Case Name: In the Matter of the Transfer Tax upon the Estate of A. Albert Sack, Deceased; Industrial Trust Company of Providence, Rhode Island, Executor, etc., of A. Albert Sack, Deceased, Appellant; State Tax Commission, Respondent
Court: New York Supreme Court, Appellate Division
Jurisdiction: New York
Decision Date: 1931-05-15
Citations: 232 A.D. 433
Docket Number: 
Parties: In the Matter of the Transfer Tax upon the Estate of A. Albert Sack, Deceased. Industrial Trust Company of Providence, Rhode Island, Executor, etc., of A. Albert Sack, Deceased, Appellant; State Tax Commission, Respondent.
Judges: 
Reporter: Appellate Division Reports
Volume: 232
Pages: 433–434

Head Matter:
In the Matter of the Transfer Tax upon the Estate of A. Albert Sack, Deceased. Industrial Trust Company of Providence, Rhode Island, Executor, etc., of A. Albert Sack, Deceased, Appellant; State Tax Commission, Respondent.
Second Department,
May 15, 1931.
Francis H. Warland [Joseph F. McCloy, John L. McMaster and Leo Brady with him on the brief], for the appellant.
Seth T. Cole [William Dale O’Brien with him on the brief], for the respondent.

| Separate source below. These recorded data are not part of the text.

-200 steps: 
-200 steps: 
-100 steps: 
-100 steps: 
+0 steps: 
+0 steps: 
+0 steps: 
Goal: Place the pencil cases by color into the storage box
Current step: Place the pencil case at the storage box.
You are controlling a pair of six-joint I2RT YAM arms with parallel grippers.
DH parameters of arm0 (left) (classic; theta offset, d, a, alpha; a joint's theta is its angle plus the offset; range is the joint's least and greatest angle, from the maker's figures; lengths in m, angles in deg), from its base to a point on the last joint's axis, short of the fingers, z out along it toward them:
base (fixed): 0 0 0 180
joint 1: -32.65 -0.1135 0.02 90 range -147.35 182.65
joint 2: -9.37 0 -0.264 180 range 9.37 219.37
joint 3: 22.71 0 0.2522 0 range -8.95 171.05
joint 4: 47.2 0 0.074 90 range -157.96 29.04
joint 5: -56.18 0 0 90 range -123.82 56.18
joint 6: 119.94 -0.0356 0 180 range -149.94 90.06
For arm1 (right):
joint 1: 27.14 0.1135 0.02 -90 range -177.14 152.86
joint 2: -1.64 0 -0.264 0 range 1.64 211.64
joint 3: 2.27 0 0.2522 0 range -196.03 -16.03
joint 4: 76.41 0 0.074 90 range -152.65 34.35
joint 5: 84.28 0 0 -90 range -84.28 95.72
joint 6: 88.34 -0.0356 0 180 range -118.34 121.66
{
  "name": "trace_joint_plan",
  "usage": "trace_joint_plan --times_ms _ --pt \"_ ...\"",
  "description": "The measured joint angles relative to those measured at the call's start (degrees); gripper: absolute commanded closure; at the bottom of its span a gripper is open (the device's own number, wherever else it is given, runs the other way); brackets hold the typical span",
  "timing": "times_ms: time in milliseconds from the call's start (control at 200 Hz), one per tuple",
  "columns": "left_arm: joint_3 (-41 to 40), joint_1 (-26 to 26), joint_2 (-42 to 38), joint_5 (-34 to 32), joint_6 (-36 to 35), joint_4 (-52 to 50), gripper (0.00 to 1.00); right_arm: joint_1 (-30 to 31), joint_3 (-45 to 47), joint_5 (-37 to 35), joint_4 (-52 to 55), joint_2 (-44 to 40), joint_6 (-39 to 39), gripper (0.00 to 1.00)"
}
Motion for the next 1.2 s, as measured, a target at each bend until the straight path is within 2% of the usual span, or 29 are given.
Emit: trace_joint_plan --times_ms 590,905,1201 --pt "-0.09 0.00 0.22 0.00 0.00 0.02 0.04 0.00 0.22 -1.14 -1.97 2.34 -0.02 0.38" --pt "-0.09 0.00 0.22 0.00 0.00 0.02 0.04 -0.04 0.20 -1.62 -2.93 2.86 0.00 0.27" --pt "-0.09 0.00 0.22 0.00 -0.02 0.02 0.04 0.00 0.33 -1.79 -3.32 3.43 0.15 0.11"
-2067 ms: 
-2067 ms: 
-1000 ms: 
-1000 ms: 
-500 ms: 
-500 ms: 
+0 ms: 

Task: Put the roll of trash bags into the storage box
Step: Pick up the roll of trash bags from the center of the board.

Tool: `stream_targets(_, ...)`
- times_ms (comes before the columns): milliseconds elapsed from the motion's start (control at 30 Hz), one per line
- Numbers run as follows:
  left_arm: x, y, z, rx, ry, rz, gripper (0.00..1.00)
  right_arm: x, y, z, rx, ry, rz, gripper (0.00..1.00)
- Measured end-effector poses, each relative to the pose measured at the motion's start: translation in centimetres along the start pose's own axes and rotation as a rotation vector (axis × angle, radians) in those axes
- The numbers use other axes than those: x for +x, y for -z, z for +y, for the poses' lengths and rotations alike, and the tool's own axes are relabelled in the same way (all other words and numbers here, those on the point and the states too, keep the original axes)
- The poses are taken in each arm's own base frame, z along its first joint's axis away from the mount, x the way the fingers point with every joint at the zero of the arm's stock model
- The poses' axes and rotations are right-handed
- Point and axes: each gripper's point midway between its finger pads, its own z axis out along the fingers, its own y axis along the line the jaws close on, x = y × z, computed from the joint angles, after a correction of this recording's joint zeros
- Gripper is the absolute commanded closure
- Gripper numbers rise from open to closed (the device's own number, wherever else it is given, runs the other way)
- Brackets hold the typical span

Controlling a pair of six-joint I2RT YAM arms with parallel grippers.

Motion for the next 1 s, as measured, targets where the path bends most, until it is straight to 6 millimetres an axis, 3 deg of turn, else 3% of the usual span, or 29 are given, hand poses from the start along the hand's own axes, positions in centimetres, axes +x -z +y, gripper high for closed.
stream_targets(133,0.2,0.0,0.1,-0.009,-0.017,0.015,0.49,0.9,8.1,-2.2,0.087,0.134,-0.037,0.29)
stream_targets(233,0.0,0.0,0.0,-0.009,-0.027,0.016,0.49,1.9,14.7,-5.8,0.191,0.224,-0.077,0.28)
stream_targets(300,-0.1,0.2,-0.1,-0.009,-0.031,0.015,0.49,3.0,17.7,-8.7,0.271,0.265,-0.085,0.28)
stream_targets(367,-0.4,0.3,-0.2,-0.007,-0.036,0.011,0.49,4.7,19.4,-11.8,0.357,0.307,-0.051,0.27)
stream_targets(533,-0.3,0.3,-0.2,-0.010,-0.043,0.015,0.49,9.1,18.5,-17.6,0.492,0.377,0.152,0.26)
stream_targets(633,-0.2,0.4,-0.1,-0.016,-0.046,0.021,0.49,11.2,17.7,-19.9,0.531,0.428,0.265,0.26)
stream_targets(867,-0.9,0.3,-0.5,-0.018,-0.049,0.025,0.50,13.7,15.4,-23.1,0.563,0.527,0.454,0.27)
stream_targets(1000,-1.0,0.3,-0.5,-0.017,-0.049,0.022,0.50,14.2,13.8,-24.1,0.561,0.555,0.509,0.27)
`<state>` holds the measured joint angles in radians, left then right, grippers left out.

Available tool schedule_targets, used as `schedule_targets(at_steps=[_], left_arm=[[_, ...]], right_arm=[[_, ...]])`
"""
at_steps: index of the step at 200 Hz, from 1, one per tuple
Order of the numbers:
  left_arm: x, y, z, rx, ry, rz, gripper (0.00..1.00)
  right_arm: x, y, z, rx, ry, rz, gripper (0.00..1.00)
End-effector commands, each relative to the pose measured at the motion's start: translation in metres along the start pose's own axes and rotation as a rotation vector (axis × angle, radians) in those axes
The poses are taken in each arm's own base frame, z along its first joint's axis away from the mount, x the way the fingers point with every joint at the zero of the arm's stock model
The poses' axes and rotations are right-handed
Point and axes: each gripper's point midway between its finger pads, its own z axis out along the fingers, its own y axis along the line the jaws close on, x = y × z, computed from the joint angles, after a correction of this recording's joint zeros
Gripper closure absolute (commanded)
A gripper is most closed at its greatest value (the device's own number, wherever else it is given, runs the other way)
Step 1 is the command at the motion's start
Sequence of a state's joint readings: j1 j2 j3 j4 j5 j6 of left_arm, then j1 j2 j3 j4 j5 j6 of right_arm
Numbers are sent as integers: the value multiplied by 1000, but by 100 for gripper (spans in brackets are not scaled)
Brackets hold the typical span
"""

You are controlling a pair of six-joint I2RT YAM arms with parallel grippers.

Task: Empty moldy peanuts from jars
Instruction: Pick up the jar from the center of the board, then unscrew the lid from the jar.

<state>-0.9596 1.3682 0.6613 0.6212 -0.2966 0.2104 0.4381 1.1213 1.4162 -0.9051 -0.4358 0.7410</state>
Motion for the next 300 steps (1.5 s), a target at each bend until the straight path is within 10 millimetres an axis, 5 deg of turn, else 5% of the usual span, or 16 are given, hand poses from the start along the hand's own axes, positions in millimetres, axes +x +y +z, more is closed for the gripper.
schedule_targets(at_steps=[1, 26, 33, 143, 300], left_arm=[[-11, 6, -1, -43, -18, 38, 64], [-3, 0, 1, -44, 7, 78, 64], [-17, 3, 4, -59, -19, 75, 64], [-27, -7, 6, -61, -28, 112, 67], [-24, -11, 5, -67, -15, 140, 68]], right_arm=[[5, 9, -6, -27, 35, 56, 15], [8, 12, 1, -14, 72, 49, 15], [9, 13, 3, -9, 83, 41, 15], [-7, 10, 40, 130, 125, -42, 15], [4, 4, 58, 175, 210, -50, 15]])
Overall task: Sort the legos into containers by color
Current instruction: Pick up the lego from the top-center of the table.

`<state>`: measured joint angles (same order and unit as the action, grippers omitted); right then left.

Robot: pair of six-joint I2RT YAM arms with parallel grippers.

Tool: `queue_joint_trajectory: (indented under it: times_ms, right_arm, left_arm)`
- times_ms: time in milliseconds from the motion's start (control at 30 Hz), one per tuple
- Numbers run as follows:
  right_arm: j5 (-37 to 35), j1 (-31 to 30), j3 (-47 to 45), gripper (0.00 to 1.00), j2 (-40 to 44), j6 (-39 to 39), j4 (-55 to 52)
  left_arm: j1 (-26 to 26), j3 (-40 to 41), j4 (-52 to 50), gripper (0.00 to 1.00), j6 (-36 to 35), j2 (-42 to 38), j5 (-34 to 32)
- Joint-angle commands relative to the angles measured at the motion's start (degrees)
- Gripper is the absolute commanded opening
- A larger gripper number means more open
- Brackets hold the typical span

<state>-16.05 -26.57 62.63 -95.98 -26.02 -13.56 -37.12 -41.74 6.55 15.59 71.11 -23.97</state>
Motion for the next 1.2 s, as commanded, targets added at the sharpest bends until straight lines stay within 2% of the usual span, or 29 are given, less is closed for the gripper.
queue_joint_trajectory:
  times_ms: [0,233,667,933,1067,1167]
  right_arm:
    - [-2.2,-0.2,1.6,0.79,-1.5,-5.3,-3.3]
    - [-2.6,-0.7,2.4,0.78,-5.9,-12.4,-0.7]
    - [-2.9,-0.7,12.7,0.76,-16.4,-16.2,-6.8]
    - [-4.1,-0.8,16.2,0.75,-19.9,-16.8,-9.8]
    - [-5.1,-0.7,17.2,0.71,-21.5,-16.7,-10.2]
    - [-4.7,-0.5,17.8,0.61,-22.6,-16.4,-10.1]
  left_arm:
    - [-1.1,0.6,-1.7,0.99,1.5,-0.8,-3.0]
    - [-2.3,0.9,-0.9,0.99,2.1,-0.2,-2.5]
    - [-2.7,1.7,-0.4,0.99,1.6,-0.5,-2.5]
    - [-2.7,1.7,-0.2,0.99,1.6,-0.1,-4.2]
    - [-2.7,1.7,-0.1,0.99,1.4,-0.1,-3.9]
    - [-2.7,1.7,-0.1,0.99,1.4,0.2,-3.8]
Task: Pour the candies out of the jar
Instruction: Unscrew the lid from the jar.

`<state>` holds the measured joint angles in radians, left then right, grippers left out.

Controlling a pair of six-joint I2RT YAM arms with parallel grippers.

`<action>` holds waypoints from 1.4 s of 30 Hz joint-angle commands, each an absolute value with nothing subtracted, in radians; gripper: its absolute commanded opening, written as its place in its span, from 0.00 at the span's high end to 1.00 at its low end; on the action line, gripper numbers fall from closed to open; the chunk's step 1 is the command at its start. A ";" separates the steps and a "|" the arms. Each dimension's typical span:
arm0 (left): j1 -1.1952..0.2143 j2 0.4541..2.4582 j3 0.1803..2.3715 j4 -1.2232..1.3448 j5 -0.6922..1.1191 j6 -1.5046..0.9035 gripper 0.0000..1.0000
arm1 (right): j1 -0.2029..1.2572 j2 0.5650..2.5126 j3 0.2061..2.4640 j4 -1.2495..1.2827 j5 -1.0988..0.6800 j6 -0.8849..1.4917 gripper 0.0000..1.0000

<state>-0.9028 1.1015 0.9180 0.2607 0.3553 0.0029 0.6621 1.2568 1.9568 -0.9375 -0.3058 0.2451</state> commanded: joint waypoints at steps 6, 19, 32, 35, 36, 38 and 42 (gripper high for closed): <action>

Harold P. Burke, Third Assistant Attorney-General [John J. Bennett, Jr., Attorney-General, with him on the brief], as amicus curiæ.
Affg. 138 Misc. 806.

Opinion:
Per Curiam.
If that part of the statute attacked (Tax Law, § 220, subd. 2, ^ [b], as amd. by Laws of 1922, chap. 430, in force at the time the tax was assessed by the pro forma order) is unconstitutional it would be the duty of the surrogate to vacate the order assessing a tax on contingent remainders on the shares of stock in New York corporations held by the estate of the non-resident decedent; and we would exercise the power vested in us to reverse the order of the Surrogate's Court and vacate the original taxing order in that respect. It has been the settled law in this State since the decision of Matter of Bronson (150 N. Y. 1, decided in 1896) that the shares of stock in corporations incorporated under the laws of this State, held by and represented by certificates in the possession of a non-resident decedent at the time of bis death at his domicile out of the State, were subject to taxation under the Transfer Tax Act (now Tax Law, art. 10-A, § 248, subd. 1, If [6], as added by Laws of 1928, chap. 330). The decisions in Farmers Loan Co. v. Minnesota (280 U. S. 204) and Baldwin v. Missouri (281 id. 586), while declaring that certain intangibles are not taxable in the State of their origin as against the estate of a non-resident decedent, do not go so far as to include shares of stock in domestic corporations. The reasoning in those decisions indicates that such property is not subject to a transfer tax under the laws of the State in which such corporations were organized in the case of the estate of a non-resident. We feel, however, that we are bound by the doctrine of the Bronson Case (supra) until there is direct authority to the contrary. Reaching this conclusion; it is unnecessary to determine other questions relating to matters of policy or the retroactive effect of a decision declaring a statute unconstitutional, where its constitutionality had been unquestioned and acted upon for many years.
The order should be affirmed on the law and not in the exercise of discretion, with ten dollars costs and disbursements.
Present-—Lazansky, P. J., Young, Kapper, Scudder and Davis, JJ.
Order of the Surrogate's Court of Orange county unanimously affirmed on the law and not in the exercise of discretion, with ten dollars costs and disbursements.